In der Pilotphase können Berechtigte zunächst lediglich beantragen, dass die Datenaufbereitungsstelle des DIMDI Analysen mit SQL-Programmen durchführt, welche die Berechtigten selbst anhand des Beispieldatensatzes entwickelt haben. Ergänzend dazu wird die Datenaufbereitungsstelle im Laufe des 2. Quartals 2014 anbieten, die Daten entsprechend einer vom Antragsteller formulierten Fragestellung auszuwerten. Finanziert wird das Informationssystem durch die gesetzlichen Krankenkassen. Für die Aufbereitung der Daten durch das DIMDI werden Nutzungsgebühren anfallen. Die Gebührenverordnung arbeitet derzeit das Bundesministerium für Gesundheit aus. Für das kommende Jahr ist geplant, die Verfahren des Informationssystems zu evaluieren. Schon im Vorfeld steht das DIMDI daher auch mit den (potentiellen) Nutzern in regem Austausch. So wurde das System Ende Januar ausführlich beim TMF-Forum Versorgungsforschung vorgestellt (Technologie- und Methodenplattform für die vernetzte medizinische Forschung e.V.). Die Veranstaltung wird aufgrund der großen Nachfrage am 25. März wiederholt. Ein weiteres TMF-Forum im Herbst wird dazu dienen, gemeinsam die Erfahrungen der ersten Anträge zu diskutieren.

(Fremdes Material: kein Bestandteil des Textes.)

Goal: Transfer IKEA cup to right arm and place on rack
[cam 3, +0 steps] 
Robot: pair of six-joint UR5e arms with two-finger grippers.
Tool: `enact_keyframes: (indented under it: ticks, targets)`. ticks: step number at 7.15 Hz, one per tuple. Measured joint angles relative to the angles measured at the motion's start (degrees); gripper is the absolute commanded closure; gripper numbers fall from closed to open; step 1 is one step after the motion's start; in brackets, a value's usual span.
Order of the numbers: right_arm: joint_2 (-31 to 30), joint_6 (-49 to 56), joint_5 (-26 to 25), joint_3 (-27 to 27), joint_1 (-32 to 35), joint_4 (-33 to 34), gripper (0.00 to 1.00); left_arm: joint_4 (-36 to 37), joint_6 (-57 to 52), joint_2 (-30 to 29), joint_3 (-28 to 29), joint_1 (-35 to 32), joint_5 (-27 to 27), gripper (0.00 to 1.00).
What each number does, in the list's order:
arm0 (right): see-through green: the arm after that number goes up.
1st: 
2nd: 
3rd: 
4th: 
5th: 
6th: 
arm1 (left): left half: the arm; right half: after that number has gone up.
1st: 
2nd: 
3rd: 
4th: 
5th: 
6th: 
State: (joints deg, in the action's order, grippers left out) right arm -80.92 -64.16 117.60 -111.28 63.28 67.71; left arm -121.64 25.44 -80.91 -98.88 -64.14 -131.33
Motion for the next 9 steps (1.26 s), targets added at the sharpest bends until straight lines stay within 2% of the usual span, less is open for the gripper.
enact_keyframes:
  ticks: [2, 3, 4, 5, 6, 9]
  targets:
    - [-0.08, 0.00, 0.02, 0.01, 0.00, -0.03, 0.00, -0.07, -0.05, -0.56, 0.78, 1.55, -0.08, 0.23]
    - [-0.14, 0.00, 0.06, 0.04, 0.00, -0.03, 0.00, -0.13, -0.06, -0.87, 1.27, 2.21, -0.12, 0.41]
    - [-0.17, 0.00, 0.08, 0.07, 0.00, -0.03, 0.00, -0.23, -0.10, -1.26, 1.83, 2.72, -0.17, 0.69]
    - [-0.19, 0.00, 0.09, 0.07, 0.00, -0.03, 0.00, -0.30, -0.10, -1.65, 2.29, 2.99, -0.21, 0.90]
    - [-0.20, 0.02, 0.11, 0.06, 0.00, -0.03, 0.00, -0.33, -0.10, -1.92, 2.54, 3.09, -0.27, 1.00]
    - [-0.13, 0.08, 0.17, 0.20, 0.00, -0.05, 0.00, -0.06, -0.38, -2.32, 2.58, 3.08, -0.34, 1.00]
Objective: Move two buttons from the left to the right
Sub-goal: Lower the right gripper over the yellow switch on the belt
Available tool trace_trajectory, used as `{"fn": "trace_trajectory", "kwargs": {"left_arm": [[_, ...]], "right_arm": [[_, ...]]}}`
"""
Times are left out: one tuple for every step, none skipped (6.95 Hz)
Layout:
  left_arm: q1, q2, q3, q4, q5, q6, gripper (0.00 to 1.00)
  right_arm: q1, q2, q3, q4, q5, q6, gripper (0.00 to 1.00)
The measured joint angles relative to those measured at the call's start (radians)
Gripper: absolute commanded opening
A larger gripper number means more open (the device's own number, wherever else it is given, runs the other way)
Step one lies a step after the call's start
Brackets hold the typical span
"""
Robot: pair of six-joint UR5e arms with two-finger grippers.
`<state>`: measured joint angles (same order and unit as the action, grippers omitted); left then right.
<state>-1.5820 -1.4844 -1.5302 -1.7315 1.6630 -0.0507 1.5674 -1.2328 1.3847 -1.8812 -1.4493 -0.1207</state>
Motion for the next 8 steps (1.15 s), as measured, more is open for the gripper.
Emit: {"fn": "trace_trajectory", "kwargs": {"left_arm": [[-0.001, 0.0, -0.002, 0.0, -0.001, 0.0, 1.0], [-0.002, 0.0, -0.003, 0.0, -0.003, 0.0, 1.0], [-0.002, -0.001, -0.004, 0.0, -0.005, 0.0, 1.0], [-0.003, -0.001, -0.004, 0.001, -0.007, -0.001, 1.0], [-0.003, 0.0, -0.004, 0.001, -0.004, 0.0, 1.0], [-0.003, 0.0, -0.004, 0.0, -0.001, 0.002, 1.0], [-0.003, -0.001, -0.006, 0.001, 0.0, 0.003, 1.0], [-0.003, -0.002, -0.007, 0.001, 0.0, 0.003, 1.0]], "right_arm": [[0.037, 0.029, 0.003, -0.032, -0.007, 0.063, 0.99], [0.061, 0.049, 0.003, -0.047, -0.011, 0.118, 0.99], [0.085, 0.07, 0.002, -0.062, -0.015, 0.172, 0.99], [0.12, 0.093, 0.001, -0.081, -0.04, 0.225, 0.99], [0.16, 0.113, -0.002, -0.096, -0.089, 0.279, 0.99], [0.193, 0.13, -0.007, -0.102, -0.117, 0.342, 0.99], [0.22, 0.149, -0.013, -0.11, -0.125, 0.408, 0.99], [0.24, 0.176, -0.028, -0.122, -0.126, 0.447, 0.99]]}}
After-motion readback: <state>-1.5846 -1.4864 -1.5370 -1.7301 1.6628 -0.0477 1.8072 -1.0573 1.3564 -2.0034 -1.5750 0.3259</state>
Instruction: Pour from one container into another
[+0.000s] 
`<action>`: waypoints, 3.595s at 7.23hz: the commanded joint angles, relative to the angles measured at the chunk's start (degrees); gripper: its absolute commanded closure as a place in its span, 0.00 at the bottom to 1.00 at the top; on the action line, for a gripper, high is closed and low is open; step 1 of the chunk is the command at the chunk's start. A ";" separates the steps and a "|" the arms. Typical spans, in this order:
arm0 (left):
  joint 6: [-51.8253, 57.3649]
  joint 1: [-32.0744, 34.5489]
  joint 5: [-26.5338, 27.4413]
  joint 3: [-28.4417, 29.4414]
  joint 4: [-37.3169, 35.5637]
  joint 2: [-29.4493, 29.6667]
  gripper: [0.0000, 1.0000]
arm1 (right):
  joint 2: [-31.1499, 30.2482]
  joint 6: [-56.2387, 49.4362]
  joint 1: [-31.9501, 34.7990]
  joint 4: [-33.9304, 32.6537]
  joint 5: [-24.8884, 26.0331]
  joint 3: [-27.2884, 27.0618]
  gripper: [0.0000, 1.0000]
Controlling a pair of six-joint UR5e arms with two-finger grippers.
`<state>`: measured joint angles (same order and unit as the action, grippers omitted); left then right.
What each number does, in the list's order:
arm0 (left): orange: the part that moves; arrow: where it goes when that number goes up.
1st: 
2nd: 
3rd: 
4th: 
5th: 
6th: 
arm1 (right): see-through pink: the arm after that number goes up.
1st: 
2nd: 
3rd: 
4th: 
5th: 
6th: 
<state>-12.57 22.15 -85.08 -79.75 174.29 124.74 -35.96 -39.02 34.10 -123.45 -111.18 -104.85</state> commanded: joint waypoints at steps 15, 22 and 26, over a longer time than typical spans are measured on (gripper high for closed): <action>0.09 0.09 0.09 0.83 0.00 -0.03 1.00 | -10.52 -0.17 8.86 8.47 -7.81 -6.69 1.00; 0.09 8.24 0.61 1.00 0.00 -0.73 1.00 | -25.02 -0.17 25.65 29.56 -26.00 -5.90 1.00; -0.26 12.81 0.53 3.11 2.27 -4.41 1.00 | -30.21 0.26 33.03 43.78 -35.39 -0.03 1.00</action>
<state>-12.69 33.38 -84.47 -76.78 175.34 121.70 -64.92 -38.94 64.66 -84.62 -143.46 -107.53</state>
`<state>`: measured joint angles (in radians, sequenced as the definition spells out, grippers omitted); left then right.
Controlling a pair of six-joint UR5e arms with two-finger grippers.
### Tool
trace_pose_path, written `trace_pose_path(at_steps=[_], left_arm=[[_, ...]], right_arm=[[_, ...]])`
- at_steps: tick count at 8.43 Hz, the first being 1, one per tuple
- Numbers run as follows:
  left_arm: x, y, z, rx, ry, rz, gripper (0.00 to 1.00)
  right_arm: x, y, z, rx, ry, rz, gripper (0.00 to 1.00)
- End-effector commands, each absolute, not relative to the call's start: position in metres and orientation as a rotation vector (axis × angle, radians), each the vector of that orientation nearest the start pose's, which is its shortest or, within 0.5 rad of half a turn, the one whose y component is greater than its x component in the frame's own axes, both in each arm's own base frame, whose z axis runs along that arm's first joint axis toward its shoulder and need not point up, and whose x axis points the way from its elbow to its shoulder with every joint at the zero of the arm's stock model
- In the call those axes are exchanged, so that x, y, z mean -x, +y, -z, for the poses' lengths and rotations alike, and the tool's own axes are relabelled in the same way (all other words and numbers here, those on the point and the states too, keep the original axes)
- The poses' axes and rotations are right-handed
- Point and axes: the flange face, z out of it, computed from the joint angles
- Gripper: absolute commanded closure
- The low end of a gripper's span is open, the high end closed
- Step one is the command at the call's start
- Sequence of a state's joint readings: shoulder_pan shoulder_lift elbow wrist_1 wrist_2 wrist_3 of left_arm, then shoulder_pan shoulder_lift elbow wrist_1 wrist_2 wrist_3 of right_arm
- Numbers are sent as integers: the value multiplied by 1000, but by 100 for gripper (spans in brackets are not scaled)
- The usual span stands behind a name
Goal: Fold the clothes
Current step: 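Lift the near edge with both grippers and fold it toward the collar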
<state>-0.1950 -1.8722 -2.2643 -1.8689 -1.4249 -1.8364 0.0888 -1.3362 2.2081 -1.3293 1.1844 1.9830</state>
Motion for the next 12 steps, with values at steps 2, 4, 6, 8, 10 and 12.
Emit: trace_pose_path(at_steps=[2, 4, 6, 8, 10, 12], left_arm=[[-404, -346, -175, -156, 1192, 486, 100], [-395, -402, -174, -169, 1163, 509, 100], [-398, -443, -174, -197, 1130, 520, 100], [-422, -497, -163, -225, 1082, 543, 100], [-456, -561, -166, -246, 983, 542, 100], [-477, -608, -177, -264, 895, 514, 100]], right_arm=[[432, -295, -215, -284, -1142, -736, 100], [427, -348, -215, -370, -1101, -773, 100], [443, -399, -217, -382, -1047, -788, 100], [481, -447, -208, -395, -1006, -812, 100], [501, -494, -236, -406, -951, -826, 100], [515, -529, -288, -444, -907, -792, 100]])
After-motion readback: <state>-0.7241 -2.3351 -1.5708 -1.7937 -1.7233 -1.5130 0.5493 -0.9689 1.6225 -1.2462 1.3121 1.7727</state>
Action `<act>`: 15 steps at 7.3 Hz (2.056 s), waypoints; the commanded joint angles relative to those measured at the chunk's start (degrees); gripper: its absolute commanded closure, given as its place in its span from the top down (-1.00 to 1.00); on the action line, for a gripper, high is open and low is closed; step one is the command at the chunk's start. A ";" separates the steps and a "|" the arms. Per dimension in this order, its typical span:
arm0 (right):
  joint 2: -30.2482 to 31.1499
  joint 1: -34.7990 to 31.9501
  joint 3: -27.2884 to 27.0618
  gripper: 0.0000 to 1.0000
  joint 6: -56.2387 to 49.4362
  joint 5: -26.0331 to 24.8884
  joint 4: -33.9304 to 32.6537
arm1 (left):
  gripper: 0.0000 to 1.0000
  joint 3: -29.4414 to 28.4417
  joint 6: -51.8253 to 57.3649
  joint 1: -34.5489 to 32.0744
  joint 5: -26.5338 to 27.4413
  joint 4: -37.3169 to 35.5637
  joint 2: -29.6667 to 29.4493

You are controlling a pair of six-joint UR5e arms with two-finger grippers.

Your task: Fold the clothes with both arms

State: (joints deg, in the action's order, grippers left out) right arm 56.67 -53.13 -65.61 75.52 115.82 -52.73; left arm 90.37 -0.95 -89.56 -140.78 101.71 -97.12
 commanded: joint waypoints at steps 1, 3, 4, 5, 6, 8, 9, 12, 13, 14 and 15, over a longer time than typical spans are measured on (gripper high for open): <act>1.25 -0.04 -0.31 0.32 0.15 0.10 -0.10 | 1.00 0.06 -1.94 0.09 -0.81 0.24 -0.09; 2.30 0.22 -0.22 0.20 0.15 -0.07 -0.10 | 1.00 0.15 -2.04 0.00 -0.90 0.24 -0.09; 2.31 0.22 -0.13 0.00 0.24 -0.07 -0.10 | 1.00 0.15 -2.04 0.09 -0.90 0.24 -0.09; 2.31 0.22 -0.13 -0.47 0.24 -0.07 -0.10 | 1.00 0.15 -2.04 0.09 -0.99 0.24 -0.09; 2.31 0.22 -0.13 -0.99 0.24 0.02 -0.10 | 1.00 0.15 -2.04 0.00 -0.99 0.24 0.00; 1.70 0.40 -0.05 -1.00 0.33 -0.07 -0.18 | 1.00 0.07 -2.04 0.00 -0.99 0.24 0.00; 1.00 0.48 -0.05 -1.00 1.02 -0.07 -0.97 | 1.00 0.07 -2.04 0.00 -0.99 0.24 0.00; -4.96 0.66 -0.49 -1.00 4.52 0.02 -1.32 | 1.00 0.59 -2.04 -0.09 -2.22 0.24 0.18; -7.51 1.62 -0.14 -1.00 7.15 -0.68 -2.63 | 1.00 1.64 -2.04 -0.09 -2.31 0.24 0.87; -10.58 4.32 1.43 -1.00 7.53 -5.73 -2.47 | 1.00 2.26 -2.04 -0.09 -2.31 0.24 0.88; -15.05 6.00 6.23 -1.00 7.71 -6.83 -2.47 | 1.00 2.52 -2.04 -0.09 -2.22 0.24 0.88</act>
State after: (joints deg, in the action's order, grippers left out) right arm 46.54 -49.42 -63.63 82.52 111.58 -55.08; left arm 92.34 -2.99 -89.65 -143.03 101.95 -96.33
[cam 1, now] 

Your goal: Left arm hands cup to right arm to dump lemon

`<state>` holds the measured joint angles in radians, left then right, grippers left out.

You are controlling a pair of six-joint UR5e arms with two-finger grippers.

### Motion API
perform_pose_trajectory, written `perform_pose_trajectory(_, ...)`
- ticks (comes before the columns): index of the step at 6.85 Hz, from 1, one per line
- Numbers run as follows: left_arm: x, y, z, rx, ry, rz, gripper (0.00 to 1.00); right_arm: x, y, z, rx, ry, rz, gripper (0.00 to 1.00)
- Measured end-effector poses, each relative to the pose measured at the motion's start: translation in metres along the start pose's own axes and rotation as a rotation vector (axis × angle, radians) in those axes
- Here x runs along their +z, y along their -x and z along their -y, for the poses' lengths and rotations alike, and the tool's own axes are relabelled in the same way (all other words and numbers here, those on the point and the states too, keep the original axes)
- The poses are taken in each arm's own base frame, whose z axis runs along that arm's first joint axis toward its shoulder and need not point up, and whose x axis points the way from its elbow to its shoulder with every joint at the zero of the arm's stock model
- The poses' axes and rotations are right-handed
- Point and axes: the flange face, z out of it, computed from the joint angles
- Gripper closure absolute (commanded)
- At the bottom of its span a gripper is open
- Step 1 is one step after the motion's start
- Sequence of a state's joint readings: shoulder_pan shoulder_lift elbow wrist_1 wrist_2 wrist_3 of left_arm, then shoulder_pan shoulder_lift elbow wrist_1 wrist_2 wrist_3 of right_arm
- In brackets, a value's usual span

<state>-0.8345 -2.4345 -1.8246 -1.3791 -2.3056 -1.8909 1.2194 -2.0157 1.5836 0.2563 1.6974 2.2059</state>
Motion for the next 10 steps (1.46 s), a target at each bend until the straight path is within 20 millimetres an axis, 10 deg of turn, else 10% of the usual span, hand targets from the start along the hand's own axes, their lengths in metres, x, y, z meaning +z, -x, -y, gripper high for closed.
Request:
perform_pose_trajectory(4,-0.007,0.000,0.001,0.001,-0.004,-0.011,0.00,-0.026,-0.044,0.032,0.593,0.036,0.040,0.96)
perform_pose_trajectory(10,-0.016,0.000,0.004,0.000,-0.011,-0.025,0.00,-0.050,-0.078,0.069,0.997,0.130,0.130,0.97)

Experten gehen davon aus, dass mit der Sekundärnutzung der GKV-Routinedaten zwar generell eine bessere Planung und Steuerung im Gesundheitswesen möglich sein werde. Doch für die wissenschaftliche Auswertung ist noch eine Reihe methodischer Fragen zu klären. Dies betrifft unter anderem die Frage der Datenqualität, da noch nicht alle Umstände des Erhebungskontextes der Daten bekannt sind. Ebenso wurden die Daten primär für administrative Zwecke erhoben. Dr. Ingrid Schubert von der PMV-Forschungsgruppe an der Universität Köln ist deswegen der Ansicht, dass die Interpretation der Ergebnisse vor dem Hintergrund der Stärken und Schwächen der Daten und der Methodik erfolgen müsse und Wissenschaftler sorgfältig prüfen müssten, welche Aussagen anhand dieser Datensätze überhaupt möglich seien. Weitere wichtige Daten, die auf der Wunschliste mancher Experten stehen, sind zum Beispiel die Angabe des diagnosestellenden Arztes, die eine Aufschlüsselung nachFacharztgruppen ermöglichen würde, und das ambulante Konsultationsdatum. Bei den Arzneimitteldaten umfasst die DaTraV-Datenlieferung nur die verschreibungspflichtigen Medikamente aus dem ambulanten Bereich. Nicht enthalten sind beispielsweise Angaben zu OTC- und Lifestyle-Präparaten sowie zur Krankenhausmedikation.